** What to do **
In the entries below, begin at the line that has "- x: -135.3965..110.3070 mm" and stop after the line that has "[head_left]"; output those lines exactly, leaving out pictures.

** Supplied records **
──────────
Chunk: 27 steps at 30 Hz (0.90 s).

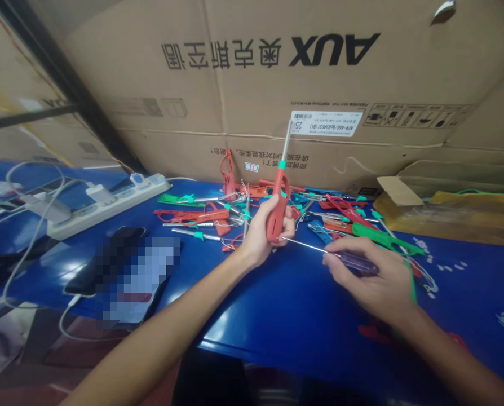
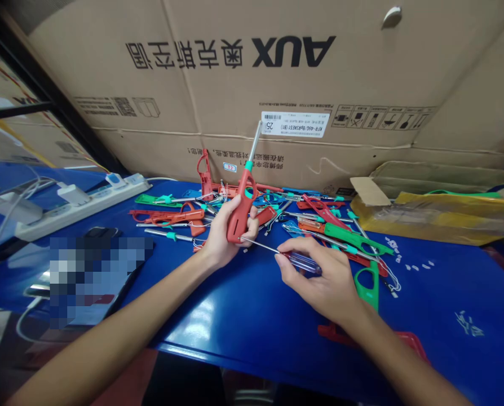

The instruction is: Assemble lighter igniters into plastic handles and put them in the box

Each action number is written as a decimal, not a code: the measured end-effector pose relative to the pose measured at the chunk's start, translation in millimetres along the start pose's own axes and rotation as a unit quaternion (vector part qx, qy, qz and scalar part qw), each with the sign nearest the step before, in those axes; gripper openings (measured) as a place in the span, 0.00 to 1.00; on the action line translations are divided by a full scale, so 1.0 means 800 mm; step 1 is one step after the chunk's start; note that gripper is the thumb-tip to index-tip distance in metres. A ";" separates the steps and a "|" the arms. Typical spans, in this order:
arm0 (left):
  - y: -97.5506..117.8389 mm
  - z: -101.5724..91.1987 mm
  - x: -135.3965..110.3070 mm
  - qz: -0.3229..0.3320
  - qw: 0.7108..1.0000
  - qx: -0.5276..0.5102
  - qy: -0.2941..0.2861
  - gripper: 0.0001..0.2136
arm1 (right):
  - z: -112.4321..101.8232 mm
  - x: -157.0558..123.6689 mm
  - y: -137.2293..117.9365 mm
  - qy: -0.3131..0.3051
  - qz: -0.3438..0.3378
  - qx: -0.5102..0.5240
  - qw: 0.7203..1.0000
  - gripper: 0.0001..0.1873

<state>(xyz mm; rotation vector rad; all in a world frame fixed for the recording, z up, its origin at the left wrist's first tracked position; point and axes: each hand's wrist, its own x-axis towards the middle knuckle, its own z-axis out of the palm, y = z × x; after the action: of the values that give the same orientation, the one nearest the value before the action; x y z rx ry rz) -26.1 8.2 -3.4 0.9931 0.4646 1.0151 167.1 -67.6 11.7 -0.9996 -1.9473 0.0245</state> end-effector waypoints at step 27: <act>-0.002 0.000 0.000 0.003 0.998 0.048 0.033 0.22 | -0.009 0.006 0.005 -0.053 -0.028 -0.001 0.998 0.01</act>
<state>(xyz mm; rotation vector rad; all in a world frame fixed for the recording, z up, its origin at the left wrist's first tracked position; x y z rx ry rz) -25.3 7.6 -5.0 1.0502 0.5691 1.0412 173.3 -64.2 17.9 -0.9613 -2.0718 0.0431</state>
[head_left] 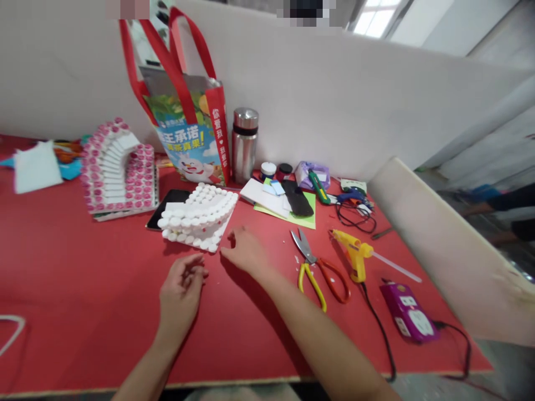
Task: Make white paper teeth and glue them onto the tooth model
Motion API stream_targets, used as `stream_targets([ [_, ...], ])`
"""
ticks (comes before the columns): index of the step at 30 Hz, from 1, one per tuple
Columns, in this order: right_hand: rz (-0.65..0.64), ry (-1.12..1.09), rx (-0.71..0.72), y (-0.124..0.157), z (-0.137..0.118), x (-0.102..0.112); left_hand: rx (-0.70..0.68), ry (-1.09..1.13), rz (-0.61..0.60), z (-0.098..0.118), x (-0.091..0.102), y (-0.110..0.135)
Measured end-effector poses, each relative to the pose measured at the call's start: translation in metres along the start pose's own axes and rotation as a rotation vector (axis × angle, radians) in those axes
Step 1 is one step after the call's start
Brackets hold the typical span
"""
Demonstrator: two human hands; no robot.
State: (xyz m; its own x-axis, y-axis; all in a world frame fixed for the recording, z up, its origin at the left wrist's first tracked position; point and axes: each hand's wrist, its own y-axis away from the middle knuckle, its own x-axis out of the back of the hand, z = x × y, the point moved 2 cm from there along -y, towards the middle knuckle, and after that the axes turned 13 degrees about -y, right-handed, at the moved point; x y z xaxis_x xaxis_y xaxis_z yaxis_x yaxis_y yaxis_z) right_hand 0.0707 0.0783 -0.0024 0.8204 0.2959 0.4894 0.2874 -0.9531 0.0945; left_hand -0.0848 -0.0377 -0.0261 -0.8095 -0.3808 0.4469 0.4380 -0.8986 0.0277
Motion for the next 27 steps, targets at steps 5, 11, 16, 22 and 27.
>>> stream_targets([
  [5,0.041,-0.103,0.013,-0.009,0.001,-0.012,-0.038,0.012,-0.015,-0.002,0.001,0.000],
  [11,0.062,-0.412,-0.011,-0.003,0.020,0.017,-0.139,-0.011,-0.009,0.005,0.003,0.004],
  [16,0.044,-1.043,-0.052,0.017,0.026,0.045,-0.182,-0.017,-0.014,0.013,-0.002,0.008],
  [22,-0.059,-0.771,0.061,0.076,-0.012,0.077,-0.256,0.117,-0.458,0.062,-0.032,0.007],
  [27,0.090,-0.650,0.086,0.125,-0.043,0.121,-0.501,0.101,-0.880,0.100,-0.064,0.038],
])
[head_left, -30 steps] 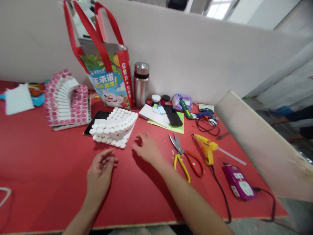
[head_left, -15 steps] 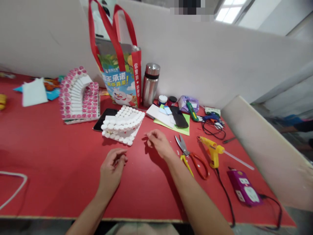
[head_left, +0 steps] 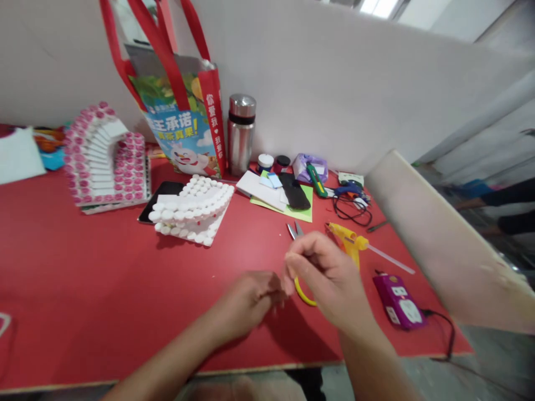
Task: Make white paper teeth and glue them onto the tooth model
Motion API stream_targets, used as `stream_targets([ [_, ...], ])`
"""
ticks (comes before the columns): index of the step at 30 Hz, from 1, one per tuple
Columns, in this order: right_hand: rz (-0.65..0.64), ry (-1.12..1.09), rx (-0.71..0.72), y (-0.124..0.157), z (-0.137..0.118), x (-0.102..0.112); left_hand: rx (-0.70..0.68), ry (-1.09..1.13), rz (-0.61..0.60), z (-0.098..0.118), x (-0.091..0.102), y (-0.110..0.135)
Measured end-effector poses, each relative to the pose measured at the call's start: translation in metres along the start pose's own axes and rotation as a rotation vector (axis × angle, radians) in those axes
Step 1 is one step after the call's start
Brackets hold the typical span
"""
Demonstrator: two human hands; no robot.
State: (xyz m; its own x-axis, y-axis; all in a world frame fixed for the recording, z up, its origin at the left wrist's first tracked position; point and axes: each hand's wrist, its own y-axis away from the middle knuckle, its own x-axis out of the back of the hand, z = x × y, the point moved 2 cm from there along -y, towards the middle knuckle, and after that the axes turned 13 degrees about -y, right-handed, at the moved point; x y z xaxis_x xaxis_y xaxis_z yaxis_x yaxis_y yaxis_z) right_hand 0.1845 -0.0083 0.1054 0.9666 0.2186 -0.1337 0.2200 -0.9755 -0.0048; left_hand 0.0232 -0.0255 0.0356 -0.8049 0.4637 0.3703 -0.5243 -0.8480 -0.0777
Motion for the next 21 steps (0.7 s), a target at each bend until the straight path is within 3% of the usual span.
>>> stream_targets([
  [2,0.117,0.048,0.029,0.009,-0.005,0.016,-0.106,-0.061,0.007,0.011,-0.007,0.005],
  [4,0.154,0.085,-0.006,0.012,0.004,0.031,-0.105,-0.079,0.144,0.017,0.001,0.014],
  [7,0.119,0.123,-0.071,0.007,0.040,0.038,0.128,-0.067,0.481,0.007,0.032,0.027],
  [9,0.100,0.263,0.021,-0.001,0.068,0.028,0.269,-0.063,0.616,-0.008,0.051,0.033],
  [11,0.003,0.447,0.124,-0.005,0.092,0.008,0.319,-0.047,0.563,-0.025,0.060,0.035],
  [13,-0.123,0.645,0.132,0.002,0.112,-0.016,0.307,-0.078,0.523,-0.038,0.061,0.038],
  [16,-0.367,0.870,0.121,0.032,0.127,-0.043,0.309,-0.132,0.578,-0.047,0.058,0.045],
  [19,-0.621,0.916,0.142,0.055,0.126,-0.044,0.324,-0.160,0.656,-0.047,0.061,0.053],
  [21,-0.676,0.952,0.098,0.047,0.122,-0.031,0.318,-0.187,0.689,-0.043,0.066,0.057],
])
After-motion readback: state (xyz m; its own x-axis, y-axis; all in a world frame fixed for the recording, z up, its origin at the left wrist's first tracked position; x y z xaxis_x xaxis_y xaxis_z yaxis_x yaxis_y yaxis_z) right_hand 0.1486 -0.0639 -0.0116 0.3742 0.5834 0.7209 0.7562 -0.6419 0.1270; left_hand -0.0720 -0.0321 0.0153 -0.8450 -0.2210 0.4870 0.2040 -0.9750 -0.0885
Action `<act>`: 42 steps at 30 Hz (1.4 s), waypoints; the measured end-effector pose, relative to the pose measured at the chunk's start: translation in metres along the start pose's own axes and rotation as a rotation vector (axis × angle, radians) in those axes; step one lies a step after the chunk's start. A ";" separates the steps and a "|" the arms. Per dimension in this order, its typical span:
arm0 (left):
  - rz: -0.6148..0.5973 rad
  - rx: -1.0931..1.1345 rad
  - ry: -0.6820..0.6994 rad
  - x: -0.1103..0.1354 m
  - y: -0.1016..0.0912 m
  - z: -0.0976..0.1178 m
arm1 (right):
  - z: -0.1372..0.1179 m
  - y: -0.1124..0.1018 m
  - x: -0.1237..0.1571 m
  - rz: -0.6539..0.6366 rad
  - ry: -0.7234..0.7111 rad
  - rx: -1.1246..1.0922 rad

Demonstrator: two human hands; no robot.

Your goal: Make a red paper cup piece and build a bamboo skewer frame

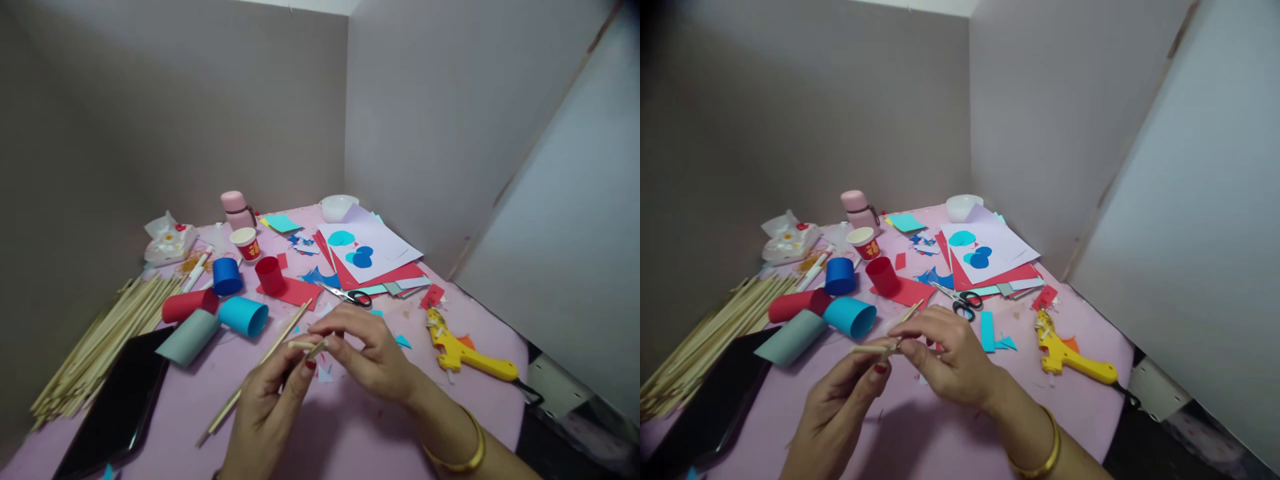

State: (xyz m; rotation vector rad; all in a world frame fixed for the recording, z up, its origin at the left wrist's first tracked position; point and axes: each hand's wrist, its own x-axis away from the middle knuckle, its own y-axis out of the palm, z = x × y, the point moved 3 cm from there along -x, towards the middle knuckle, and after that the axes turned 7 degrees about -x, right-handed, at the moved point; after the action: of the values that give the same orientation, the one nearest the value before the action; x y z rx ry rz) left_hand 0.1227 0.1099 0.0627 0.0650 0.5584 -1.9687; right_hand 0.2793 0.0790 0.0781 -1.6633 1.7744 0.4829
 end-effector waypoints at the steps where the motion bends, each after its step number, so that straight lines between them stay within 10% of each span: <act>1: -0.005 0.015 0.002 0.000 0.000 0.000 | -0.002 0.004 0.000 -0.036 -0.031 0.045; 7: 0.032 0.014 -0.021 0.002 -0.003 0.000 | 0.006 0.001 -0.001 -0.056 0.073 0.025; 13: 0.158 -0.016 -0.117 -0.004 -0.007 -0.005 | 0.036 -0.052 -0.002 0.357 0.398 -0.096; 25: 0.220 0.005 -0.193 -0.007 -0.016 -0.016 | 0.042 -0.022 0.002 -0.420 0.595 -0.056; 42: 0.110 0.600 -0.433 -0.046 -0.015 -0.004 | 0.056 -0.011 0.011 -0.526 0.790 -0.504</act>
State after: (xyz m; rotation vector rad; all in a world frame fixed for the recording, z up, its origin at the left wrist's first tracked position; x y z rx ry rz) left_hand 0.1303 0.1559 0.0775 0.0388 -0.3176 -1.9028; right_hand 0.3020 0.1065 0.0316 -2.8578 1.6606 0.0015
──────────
** Task solution **
  - x: -135.3965..110.3070 mm
  - qz: -0.3229..0.3320
  - qw: 0.7108..1.0000
  - qx: -0.5276..0.5102
  - qy: -0.2941..0.2861
  - gripper: 0.0001..0.2136
arm1 (right):
  - z: -112.4321..101.8232 mm
  - x: -157.0558..123.6689 mm
  - y: -137.2293..117.9365 mm
  - qy: -0.3131..0.3051
  - qz: -0.3438..0.3378
  - qx: -0.5102..0.5240
  - qw: 0.7203..1.0000
  - gripper: 0.0001..0.1873

<state>(xyz mm; rotation vector rad; all in a world frame fixed for the recording, z up, its origin at the left wrist's first tracked position; point and axes: each hand's wrist, its own x-axis towards the middle knuckle, its own z-axis out of the palm, y = z × x; after the action: of the values that give the same orientation, the one nearest the value before the action; x y z rx ry rz) -26.1 8.2 -3.4 0.9931 0.4646 1.0151 167.1 -67.6 11.7 -0.9996 -1.9473 0.0245</state> end-effector waypoints at step 27: <act>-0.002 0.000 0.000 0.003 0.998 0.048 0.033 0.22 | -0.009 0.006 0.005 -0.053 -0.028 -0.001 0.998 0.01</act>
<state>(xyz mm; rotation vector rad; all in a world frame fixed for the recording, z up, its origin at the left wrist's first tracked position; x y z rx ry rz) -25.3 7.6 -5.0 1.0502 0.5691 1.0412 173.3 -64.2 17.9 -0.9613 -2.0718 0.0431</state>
[head_left] 

Nothing more will be written for this answer.